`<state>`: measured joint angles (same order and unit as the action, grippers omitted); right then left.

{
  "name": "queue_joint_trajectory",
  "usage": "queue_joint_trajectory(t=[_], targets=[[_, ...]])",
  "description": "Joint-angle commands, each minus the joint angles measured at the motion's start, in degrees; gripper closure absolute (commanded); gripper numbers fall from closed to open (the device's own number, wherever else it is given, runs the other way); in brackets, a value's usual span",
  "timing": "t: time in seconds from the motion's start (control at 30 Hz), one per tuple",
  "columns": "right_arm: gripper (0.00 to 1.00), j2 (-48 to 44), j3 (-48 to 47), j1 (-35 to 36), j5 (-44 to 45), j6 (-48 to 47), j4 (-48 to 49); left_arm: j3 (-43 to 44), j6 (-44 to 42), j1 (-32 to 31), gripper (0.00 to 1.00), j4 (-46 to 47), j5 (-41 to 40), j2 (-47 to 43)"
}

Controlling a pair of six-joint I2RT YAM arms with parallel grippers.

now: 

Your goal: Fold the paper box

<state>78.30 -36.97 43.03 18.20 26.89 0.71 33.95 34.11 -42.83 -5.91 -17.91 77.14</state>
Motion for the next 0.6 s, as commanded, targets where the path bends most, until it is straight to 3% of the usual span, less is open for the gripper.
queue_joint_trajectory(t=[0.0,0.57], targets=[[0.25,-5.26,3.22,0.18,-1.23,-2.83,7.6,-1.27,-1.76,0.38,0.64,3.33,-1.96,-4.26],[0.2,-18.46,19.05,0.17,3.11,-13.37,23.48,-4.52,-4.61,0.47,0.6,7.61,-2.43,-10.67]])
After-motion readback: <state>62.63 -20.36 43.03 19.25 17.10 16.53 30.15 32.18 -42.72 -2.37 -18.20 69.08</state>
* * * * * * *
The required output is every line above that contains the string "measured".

Your response:
`<state>`: measured joint angles (same order and unit as the action, grippers omitted); right then left.
  "description": "Joint-angle commands, each minus the joint angles measured at the motion's start, in degrees; gripper closure absolute (commanded); gripper numbers fall from closed to open (the device's own number, wherever else it is given, runs the other way); in brackets, a value's usual span",

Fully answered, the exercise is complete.